EXERCISE PROMPT »
Copy each line of the data beneath in which the word "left" appears.

(RECORDED DATA begins)

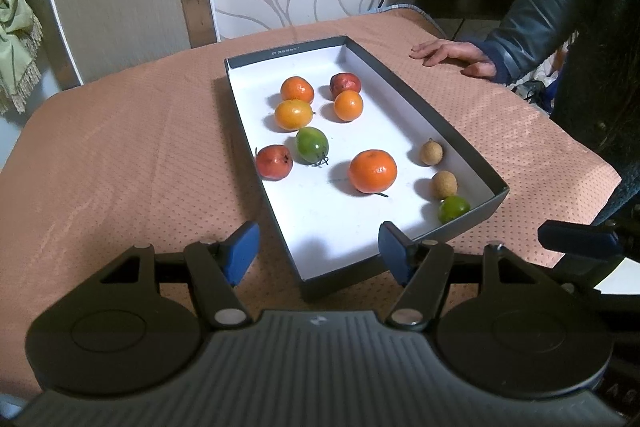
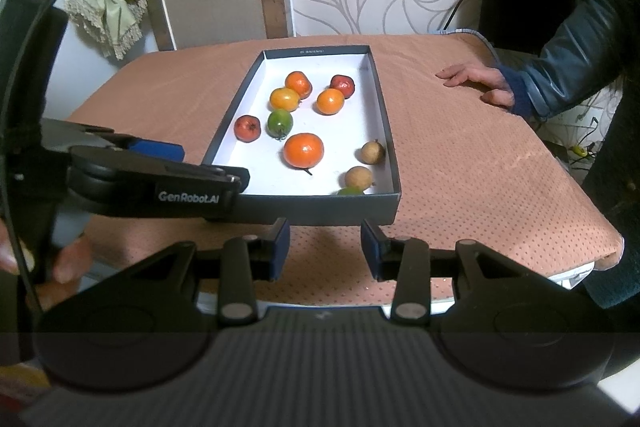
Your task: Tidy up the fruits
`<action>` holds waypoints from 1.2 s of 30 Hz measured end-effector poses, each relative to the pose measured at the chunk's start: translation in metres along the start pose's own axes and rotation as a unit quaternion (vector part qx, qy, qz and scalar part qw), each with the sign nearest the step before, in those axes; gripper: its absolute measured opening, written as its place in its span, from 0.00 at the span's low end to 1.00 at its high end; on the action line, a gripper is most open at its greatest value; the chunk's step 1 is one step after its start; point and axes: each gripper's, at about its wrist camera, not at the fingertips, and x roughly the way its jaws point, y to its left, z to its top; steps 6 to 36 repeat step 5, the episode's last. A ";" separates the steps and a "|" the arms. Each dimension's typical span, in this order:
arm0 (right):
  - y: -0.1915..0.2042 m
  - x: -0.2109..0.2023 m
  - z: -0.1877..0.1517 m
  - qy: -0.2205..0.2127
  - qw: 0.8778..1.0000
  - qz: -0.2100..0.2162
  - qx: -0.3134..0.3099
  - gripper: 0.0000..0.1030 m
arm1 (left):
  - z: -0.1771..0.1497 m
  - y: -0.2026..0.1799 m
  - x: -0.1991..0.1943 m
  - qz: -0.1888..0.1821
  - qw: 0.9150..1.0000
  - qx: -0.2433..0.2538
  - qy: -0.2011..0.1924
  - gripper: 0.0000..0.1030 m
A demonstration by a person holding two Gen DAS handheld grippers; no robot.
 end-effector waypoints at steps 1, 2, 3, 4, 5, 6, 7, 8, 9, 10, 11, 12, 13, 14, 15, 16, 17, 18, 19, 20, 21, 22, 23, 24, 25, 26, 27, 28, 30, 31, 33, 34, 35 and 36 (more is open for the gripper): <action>0.000 0.000 0.000 -0.001 1.000 0.001 0.000 0.41 | -0.001 -0.001 -0.001 0.000 1.000 0.002 -0.005 0.69; 0.000 0.000 0.000 -0.001 1.000 0.000 0.000 0.41 | -0.001 -0.002 -0.003 -0.001 1.000 0.005 -0.009 0.69; 0.000 -0.001 0.000 -0.002 1.000 0.000 0.000 0.41 | -0.002 -0.003 -0.003 -0.003 1.000 0.006 -0.010 0.69; -0.001 -0.001 0.000 -0.002 1.000 0.000 0.001 0.41 | -0.002 -0.003 -0.004 -0.005 1.000 0.006 -0.010 0.69; -0.002 -0.001 -0.001 -0.003 1.000 -0.001 0.002 0.41 | -0.002 -0.003 -0.004 -0.008 1.000 0.005 -0.008 0.69; -0.002 -0.001 -0.001 -0.003 1.000 -0.001 0.002 0.41 | -0.002 -0.003 -0.004 -0.008 1.000 0.005 -0.008 0.69; -0.002 -0.001 -0.001 -0.003 1.000 -0.001 0.002 0.41 | -0.002 -0.003 -0.004 -0.008 1.000 0.005 -0.008 0.69; -0.002 -0.001 -0.001 -0.003 1.000 -0.001 0.002 0.41 | -0.002 -0.003 -0.004 -0.008 1.000 0.005 -0.008 0.69; -0.002 -0.001 -0.001 -0.003 1.000 -0.001 0.002 0.41 | -0.002 -0.003 -0.004 -0.008 1.000 0.005 -0.008 0.69; -0.002 -0.001 -0.001 -0.003 1.000 -0.001 0.002 0.41 | -0.002 -0.003 -0.004 -0.008 1.000 0.005 -0.008 0.69; -0.002 -0.001 -0.001 -0.003 1.000 -0.001 0.002 0.41 | -0.002 -0.003 -0.004 -0.008 1.000 0.005 -0.008 0.69; -0.002 -0.001 -0.001 -0.003 1.000 -0.001 0.002 0.41 | -0.002 -0.003 -0.004 -0.008 1.000 0.005 -0.008 0.69; -0.002 -0.001 -0.001 -0.003 1.000 -0.001 0.002 0.41 | -0.002 -0.003 -0.004 -0.008 1.000 0.005 -0.008 0.69; -0.002 -0.001 -0.001 -0.003 1.000 -0.001 0.002 0.41 | -0.002 -0.003 -0.004 -0.008 1.000 0.005 -0.008 0.69; -0.002 -0.001 -0.001 -0.003 1.000 -0.001 0.002 0.41 | -0.002 -0.003 -0.004 -0.008 1.000 0.005 -0.008 0.69; -0.002 -0.001 -0.001 -0.003 1.000 -0.001 0.002 0.41 | -0.002 -0.003 -0.004 -0.008 1.000 0.005 -0.008 0.69; -0.002 -0.001 -0.001 -0.003 1.000 -0.001 0.002 0.41 | -0.002 -0.003 -0.004 -0.008 1.000 0.005 -0.008 0.69; -0.002 -0.001 -0.001 -0.003 1.000 -0.001 0.002 0.41 | -0.002 -0.003 -0.004 -0.008 1.000 0.005 -0.008 0.69; -0.002 -0.001 -0.001 -0.003 1.000 -0.001 0.002 0.41 | -0.002 -0.003 -0.004 -0.008 1.000 0.005 -0.008 0.69; -0.002 -0.001 -0.001 -0.003 1.000 -0.001 0.002 0.41 | -0.002 -0.003 -0.004 -0.008 1.000 0.005 -0.008 0.69; -0.002 -0.001 -0.001 -0.003 1.000 -0.001 0.002 0.41 | -0.002 -0.003 -0.004 -0.008 1.000 0.005 -0.008 0.69; -0.002 -0.001 -0.001 -0.003 1.000 -0.001 0.002 0.41 | -0.002 -0.003 -0.004 -0.008 1.000 0.005 -0.008 0.69; -0.002 -0.001 -0.001 -0.003 1.000 -0.001 0.002 0.41 | -0.002 -0.003 -0.004 -0.008 1.000 0.005 -0.008 0.69; -0.002 -0.001 -0.001 -0.003 1.000 -0.001 0.002 0.41 | -0.002 -0.003 -0.004 -0.008 1.000 0.005 -0.008 0.69; -0.002 -0.001 -0.001 -0.003 1.000 -0.001 0.002 0.41 | -0.002 -0.003 -0.004 -0.008 1.000 0.005 -0.008 0.69; -0.002 -0.001 -0.001 -0.003 1.000 -0.001 0.002 0.41 | -0.002 -0.003 -0.004 -0.008 1.000 0.005 -0.008 0.69; -0.002 -0.001 -0.001 -0.003 1.000 -0.001 0.002 0.41 | -0.002 -0.003 -0.004 -0.008 1.000 0.005 -0.008 0.69; -0.002 -0.001 -0.001 -0.003 1.000 -0.001 0.002 0.41 | -0.002 -0.003 -0.004 -0.008 1.000 0.005 -0.008 0.69; -0.002 -0.001 -0.001 -0.003 1.000 -0.001 0.002 0.41 | -0.002 -0.003 -0.004 -0.008 1.000 0.005 -0.008 0.69; -0.002 -0.001 -0.001 -0.003 1.000 -0.001 0.002 0.41 | -0.002 -0.003 -0.004 -0.008 1.000 0.005 -0.008 0.69; -0.002 -0.001 -0.001 -0.003 1.000 -0.001 0.002 0.41 | -0.002 -0.003 -0.004 -0.008 1.000 0.005 -0.008 0.69; -0.002 -0.001 -0.001 -0.003 1.000 -0.001 0.002 0.41 | -0.002 -0.003 -0.004 -0.008 1.000 0.005 -0.008 0.69; -0.002 -0.001 -0.001 -0.003 1.000 -0.001 0.002 0.41 | -0.002 -0.003 -0.004 -0.008 1.000 0.005 -0.008 0.69; -0.002 -0.001 -0.001 -0.003 1.000 -0.001 0.002 0.41 | -0.002 -0.003 -0.004 -0.008 1.000 0.005 -0.008 0.69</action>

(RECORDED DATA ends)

RESPONSE TO THE TASK »
`<action>` holds waypoints from 1.2 s of 30 Hz measured end-effector poses, each relative to the pose measured at the chunk's start: translation in metres along the start pose's own axes and rotation as a unit quaternion (vector part qx, qy, qz and scalar part qw), each with the sign nearest the step before, in those axes; gripper: its absolute measured opening, written as its place in its span, from 0.00 at the span's low end to 1.00 at its high end; on the action line, a gripper is most open at its greatest value; the chunk's step 1 is one step after its start; point and axes: each gripper's, at about its wrist camera, not at the fingertips, and x roughly the way its jaws point, y to its left, z to its top; steps 6 to 36 repeat step 5, the episode's last. A ";" separates the steps and a "|" the arms. Each dimension's typical span, in this order:
arm1 (left):

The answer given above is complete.